Early-life stress stymies reward circuit in brain

"These changes to the pathway disrupt reward behaviors, reducing pleasure and motivation for fun, food, and sex cues in mice. In humans, such behavioral changes... are associated with emotional disorders," says Tallie Z. Baram. (Credit: Getty Images)

A newly discovered brain connection can explain how early-life stress and adversity disrupt operation of the brain’s reward circuit, according to a study with mice.

Impaired function of this circuit is thought to underlie several major disorders, such as depression, substance abuse, and excessive risk-taking. The finding offers a new therapeutic target for treating mental illness.

In Nature Communications, researchers describe the cellular changes in the brain’s circuitry caused by exposure to adversity during childhood.

“We know that early-life stress impacts the brain, but until now, we didn’t know how,” says senior author Tallie Z. Baram, professor departments of anatomy & neurobiology, pediatrics, neurology, and physiology & biophysics at the University of California, Irvine.

“Our team focused on identifying potentially stress-sensitive brain pathways. We discovered a new pathway within the reward circuit that expresses a molecule called corticotropin-releasing hormone that controls our responses to stress. We found that adverse experiences cause this brain pathway to be overactive,” she says.

“These changes to the pathway disrupt reward behaviors, reducing pleasure and motivation for fun, food, and sex cues in mice. In humans, such behavioral changes, called ‘anhedonia,’ are associated with emotional disorders.

“Importantly, we discovered that when we silence this pathway using modern technology, we restore the brain’s normal reward behaviors.”

Researchers mapped all the CRH-expressing connections to the nucleus accumbens, a pleasure and motivation hub in the brain, and found a previously unknown projection arising from the basolateral amygdala. In addition to CRH, projection fibers co-expressed gama-aminobutyric acid.
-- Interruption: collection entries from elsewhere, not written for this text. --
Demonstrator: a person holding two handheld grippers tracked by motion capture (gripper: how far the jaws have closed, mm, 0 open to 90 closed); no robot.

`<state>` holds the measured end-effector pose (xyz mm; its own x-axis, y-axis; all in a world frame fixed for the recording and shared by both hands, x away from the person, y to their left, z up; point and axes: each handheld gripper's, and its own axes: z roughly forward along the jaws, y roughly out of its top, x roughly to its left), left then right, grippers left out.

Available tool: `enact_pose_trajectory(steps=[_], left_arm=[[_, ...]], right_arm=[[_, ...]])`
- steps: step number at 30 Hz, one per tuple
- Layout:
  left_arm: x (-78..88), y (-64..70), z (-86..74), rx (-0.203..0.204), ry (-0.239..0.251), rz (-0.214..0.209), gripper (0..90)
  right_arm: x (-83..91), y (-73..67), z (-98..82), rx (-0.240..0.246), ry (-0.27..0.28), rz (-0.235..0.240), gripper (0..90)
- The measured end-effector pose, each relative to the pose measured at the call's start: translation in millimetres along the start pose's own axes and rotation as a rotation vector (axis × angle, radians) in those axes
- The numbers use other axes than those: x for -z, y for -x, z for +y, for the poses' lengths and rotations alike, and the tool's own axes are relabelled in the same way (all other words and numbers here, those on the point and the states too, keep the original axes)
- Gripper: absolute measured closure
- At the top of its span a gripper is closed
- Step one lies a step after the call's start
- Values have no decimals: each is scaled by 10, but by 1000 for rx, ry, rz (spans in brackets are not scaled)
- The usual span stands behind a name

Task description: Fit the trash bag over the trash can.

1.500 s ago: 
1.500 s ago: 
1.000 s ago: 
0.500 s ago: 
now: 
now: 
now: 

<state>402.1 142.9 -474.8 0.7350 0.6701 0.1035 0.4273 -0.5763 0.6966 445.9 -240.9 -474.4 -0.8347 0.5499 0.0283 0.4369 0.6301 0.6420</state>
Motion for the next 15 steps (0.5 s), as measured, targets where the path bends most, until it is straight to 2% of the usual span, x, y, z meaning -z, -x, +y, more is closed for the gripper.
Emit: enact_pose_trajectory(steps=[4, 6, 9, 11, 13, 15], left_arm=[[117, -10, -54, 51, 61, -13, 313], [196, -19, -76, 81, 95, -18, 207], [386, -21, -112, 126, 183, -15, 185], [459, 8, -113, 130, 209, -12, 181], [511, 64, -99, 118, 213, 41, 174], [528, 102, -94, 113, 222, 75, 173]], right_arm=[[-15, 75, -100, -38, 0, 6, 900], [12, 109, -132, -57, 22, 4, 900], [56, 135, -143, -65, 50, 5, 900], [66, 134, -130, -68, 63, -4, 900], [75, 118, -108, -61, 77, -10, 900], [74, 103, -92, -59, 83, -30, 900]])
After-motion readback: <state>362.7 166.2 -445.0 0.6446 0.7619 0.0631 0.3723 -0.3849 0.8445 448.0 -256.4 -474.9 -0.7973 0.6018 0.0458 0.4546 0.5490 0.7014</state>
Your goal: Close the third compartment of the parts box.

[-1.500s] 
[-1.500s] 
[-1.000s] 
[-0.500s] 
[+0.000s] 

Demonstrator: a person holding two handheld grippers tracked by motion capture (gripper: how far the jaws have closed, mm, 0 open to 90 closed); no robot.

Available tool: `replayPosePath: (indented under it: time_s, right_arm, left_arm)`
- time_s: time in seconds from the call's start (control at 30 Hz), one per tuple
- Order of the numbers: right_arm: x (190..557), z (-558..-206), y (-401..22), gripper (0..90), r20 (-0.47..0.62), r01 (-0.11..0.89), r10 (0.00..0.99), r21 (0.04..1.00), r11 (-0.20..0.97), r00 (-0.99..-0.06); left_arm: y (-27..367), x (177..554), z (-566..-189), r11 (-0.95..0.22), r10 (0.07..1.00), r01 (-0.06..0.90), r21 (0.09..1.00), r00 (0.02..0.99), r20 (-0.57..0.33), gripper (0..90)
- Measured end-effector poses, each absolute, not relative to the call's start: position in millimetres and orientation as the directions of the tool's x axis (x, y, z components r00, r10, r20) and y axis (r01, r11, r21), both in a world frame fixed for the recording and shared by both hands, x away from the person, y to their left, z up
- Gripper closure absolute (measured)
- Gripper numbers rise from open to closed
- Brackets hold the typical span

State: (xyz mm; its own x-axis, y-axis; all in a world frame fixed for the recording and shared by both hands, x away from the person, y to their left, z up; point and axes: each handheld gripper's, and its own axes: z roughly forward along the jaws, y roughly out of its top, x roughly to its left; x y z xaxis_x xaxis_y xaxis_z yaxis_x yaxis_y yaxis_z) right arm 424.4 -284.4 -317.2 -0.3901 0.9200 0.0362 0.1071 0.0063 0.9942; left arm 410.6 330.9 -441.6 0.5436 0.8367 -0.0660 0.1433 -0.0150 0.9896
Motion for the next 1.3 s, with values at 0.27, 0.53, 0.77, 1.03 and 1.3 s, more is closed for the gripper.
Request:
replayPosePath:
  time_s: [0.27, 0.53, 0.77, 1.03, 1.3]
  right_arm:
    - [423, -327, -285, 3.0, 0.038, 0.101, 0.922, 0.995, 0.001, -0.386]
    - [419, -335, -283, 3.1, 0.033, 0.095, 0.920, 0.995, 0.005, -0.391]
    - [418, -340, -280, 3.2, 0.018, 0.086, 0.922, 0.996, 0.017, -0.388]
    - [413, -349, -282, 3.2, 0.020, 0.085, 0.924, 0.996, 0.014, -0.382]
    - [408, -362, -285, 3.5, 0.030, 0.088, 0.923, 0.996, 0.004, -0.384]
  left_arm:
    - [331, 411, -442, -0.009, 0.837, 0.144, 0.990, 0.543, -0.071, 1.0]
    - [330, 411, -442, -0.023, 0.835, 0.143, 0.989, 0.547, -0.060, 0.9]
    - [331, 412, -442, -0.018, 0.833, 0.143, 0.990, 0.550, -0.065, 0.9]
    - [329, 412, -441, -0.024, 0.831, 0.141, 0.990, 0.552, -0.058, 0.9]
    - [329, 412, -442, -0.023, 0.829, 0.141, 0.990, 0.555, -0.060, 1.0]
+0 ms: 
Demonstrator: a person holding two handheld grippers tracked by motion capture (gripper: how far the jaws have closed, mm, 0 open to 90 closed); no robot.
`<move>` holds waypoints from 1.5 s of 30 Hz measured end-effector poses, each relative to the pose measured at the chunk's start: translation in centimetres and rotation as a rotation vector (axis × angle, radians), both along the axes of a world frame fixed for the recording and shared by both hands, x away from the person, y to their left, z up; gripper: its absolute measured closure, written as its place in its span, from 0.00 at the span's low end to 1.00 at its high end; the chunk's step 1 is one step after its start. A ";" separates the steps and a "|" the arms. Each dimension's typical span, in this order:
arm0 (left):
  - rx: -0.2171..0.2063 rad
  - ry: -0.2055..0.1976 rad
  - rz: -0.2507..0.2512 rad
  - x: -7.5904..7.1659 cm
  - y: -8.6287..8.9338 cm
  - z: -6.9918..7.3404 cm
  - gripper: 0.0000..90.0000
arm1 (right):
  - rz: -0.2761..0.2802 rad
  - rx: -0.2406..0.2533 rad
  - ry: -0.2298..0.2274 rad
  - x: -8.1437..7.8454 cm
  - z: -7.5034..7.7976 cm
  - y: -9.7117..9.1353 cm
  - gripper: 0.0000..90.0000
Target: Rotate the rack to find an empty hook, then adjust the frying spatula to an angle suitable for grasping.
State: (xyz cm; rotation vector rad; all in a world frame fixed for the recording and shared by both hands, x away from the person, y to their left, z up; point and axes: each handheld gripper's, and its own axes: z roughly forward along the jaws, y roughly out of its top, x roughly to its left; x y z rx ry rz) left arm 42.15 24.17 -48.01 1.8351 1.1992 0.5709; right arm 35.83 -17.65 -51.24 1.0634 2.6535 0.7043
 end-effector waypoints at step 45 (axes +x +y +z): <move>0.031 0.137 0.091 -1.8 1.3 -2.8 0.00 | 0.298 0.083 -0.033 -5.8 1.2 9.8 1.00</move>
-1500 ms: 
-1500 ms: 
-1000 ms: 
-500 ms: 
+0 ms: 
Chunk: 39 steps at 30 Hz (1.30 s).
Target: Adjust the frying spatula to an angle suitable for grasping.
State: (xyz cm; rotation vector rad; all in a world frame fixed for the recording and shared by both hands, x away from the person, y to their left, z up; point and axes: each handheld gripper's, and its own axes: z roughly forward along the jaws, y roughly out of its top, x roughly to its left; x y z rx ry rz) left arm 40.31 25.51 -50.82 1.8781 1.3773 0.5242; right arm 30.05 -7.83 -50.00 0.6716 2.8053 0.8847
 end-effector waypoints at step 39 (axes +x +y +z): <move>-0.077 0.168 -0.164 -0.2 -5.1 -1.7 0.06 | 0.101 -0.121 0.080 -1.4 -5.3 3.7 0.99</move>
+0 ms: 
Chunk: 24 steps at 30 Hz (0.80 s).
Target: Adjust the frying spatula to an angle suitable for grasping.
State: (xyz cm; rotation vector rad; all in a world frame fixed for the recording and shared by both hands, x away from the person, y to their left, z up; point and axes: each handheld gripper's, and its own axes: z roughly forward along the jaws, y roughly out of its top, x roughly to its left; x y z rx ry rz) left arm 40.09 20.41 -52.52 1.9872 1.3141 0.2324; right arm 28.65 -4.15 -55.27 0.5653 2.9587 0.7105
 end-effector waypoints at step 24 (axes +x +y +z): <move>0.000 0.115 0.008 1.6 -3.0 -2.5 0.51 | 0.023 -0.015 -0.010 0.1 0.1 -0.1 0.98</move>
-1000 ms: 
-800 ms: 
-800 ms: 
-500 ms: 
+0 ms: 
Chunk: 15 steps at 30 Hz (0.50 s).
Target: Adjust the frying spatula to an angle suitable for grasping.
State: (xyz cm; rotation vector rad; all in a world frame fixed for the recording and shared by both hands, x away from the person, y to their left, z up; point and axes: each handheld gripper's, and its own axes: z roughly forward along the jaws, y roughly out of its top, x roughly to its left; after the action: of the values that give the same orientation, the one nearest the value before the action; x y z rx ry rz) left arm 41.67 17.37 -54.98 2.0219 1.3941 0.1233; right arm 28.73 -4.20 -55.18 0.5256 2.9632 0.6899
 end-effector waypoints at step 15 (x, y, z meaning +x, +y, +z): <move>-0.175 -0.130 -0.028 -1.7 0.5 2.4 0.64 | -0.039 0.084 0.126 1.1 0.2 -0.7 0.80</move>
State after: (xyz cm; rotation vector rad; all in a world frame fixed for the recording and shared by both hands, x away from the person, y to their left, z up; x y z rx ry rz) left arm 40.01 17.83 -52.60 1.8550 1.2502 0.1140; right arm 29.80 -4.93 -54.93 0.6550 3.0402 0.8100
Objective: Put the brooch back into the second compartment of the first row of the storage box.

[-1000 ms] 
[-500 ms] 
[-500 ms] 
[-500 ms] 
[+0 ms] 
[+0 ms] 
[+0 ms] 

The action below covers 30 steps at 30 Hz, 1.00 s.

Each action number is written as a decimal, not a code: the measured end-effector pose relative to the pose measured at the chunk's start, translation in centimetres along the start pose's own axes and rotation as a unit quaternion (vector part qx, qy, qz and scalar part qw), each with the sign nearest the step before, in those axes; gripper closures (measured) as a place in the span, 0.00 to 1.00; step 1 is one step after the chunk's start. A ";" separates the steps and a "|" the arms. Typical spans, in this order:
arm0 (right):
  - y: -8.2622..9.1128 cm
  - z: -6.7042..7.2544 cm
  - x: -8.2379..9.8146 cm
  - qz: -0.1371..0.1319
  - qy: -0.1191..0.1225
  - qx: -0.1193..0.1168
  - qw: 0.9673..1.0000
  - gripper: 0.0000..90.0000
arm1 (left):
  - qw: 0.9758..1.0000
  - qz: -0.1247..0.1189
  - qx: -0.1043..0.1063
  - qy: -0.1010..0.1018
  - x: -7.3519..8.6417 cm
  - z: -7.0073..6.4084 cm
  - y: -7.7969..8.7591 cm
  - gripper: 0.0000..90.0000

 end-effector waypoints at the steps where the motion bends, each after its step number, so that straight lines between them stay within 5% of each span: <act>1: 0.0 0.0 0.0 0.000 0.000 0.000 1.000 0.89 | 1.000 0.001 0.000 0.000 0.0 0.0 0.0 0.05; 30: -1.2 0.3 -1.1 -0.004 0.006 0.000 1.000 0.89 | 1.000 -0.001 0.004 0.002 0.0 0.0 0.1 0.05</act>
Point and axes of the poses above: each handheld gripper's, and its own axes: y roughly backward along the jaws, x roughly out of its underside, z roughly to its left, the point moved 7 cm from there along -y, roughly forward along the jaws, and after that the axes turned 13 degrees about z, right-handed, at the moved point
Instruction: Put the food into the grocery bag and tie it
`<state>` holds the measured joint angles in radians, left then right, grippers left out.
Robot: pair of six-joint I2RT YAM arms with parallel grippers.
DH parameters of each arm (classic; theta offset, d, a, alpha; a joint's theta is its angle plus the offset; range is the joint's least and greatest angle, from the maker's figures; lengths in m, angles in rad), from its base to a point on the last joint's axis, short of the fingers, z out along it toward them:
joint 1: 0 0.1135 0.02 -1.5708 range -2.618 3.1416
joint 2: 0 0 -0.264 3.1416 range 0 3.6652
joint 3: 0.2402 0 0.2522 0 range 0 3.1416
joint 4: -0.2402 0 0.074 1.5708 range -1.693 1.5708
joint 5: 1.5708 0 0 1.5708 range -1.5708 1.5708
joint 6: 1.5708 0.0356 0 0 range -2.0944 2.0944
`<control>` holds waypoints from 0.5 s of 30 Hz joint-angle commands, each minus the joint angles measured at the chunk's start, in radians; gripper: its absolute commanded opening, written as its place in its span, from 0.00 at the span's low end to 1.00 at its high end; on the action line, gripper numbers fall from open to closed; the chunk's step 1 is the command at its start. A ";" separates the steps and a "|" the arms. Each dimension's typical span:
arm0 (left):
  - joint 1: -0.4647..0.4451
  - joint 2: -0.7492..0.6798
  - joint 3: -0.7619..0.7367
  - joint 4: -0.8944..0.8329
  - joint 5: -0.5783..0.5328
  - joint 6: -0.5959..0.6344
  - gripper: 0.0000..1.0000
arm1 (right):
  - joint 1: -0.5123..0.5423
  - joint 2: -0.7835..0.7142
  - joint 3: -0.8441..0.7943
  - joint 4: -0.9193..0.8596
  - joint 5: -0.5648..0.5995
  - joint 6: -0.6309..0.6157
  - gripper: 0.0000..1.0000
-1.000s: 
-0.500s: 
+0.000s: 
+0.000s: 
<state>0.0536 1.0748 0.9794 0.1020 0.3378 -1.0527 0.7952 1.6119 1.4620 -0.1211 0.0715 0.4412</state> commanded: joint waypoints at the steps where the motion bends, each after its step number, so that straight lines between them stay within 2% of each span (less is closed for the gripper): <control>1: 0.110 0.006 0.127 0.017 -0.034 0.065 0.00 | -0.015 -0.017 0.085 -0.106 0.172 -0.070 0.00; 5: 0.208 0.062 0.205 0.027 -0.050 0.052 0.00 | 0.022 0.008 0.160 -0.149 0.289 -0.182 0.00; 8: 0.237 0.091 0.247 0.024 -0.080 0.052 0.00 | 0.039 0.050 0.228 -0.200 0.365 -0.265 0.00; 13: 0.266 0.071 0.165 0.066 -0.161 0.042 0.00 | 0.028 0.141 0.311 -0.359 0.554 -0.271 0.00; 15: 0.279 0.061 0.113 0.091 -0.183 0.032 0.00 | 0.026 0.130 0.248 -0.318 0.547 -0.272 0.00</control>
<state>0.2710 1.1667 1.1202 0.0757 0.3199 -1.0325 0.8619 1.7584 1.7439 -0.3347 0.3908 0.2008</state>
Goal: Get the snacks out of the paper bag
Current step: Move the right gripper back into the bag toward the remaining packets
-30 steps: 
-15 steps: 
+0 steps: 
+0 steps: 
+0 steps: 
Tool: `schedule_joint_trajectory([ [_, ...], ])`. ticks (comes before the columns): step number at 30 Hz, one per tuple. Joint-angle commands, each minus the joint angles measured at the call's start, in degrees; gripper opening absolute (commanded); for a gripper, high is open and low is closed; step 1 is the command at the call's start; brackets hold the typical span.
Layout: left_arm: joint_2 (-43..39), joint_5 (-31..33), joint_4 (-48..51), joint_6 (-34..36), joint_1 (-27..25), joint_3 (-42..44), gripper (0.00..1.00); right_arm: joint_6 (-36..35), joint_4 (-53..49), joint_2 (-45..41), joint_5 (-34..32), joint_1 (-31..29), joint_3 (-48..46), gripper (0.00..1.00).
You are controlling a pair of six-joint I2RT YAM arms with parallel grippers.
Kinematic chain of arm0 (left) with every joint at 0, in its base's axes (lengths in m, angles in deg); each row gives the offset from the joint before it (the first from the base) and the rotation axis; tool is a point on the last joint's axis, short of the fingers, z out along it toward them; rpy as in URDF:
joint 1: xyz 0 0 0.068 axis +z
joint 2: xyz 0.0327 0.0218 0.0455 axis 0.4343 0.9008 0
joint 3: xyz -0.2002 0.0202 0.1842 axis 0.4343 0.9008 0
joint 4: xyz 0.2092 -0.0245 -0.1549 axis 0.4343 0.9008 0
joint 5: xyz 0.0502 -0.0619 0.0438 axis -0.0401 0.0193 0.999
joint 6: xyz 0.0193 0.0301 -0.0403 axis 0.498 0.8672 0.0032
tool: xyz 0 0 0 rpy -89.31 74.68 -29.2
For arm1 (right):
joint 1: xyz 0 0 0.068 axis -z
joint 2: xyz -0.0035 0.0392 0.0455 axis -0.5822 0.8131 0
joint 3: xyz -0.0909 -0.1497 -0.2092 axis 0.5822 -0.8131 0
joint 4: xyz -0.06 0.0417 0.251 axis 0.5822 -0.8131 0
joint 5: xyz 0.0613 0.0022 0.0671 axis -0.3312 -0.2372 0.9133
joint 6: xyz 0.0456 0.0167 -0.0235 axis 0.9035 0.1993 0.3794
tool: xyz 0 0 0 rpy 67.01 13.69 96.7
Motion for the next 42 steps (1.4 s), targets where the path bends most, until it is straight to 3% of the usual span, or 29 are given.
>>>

They found that this new pathway, when stimulated, suppresses several types of reward behaviors in male mice.

The study involved two groups of male and female mice. One was exposed to adversity early in life by living for a week in cages with limited bedding and nesting material, and the other was reared in typical cages. As adults, the early adversity-experiencing male mice had little interest in sweet foods or sex cues compared to typically reared mice. In contrast, adversity-experiencing females craved rich, sweet food. Inhibiting the pathway restored normal reward behaviors in males, yet it had no effect in females.

“We believe that our findings provide breakthrough insights into the impact of early-life adversity on brain development and specifically on control of reward behaviors that underlie many emotional disorders,” Baram says.

“Our discovery of the previously unknown circuit function of the basolateral amygdala-nucleus accumbens brain pathway deepens our understanding of this complex mechanism and identifies a significant new therapeutic target. Future studies are needed to increase our understanding of the different and sex-specific effects of early-life adversity on behavior.”

The National Institute of Health, the Bren Foundation, the George E. Hewitt Foundation for Biomedical Research, and the British Society for Neuroendocrinology Project Support funded the work.